**EXERCISE GOAL:**
The complete data, repeated exactly, should form your response.

**COLLECTED DATA:**

[Start of Attachment]

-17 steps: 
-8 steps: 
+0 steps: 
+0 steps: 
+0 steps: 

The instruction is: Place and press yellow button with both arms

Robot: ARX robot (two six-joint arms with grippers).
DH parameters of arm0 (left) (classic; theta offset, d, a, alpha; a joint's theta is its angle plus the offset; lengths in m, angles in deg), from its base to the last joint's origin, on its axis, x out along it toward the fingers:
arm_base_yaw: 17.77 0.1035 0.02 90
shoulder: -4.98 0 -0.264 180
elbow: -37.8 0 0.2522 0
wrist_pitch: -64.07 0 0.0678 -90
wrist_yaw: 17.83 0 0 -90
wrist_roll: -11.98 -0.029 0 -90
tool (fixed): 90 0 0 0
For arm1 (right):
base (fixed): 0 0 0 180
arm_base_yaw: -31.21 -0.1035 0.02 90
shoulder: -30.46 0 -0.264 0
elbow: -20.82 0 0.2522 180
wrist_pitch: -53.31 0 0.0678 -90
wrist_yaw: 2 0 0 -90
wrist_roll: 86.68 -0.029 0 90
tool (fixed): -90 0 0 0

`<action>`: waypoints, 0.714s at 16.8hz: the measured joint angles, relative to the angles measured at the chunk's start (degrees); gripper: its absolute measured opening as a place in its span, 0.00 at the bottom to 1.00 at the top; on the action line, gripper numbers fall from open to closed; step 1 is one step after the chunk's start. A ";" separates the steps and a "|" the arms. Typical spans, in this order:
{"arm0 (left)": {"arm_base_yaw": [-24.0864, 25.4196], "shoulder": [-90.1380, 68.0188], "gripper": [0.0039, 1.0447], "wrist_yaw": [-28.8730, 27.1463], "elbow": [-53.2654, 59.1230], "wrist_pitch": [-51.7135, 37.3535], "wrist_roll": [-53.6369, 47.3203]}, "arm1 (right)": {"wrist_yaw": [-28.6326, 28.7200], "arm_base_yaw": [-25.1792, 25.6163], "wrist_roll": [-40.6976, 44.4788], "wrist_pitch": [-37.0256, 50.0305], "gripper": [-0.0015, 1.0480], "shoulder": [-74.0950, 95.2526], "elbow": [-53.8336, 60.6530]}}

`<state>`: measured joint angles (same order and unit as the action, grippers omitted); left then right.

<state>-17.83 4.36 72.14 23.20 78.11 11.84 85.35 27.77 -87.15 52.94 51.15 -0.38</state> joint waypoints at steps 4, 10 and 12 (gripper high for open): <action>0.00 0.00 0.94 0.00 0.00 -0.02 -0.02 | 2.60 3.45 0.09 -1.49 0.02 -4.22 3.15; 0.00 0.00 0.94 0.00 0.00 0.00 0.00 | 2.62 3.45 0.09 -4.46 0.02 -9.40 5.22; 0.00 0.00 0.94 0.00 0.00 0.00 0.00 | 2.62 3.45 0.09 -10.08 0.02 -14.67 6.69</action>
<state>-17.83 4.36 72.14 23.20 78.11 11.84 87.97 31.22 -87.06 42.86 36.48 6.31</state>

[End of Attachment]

**TASK SOLUTION:**
-17 steps: 
-8 steps: 
+0 steps: 
+0 steps: 
+0 steps: 

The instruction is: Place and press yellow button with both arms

Robot: ARX robot (two six-joint arms with grippers).
DH parameters of arm0 (left) (classic; theta offset, d, a, alpha; a joint's theta is its angle plus the offset; lengths in m, angles in deg), from its base to the last joint's origin, on its axis, x out along it toward the fingers:
arm_base_yaw: 17.77 0.1035 0.02 90
shoulder: -4.98 0 -0.264 180
elbow: -37.8 0 0.2522 0
wrist_pitch: -64.07 0 0.0678 -90
wrist_yaw: 17.83 0 0 -90
wrist_roll: -11.98 -0.029 0 -90
tool (fixed): 90 0 0 0
For arm1 (right):
base (fixed): 0 0 0 180
arm_base_yaw: -31.21 -0.1035 0.02 90
shoulder: -30.46 0 -0.264 0
elbow: -20.82 0 0.2522 180
wrist_pitch: -53.31 0 0.0678 -90
wrist_yaw: 2 0 0 -90
wrist_roll: 86.68 -0.029 0 90
tool (fixed): -90 0 0 0

`<action>`: waypoints, 0.714s at 16.8hz: the measured joint angles, relative to the angles measured at the chunk's start (degrees); gripper: its absolute measured opening as a place in its span, 0.00 at the bottom to 1.00 at the top; on the action line, gripper numbers fall from open to closed; step 1 is one step after the chunk's start. A ";" separates the steps and a "|" the arms. Typical spans, in this order:
{"arm0 (left)": {"arm_base_yaw": [-24.0864, 25.4196], "shoulder": [-90.1380, 68.0188], "gripper": [0.0039, 1.0447], "wrist_yaw": [-28.8730, 27.1463], "elbow": [-53.2654, 59.1230], "wrist_pitch": [-51.7135, 37.3535], "wrist_roll": [-53.6369, 47.3203]}, "arm1 (right)": {"wrist_yaw": [-28.6326, 28.7200], "arm_base_yaw": [-25.1792, 25.6163], "wrist_roll": [-40.6976, 44.4788], "wrist_pitch": [-37.0256, 50.0305], "gripper": [-0.0015, 1.0480], "shoulder": [-74.0950, 95.2526], "elbow": [-53.8336, 60.6530]}}

`<state>`: measured joint angles (same order and unit as the action, grippers omitted); left then right.

<state>-17.83 4.36 72.14 23.20 78.11 11.84 85.35 27.77 -87.15 52.94 51.15 -0.38</state> joint waypoints at steps 4, 10 and 12 (gripper high for open): <action>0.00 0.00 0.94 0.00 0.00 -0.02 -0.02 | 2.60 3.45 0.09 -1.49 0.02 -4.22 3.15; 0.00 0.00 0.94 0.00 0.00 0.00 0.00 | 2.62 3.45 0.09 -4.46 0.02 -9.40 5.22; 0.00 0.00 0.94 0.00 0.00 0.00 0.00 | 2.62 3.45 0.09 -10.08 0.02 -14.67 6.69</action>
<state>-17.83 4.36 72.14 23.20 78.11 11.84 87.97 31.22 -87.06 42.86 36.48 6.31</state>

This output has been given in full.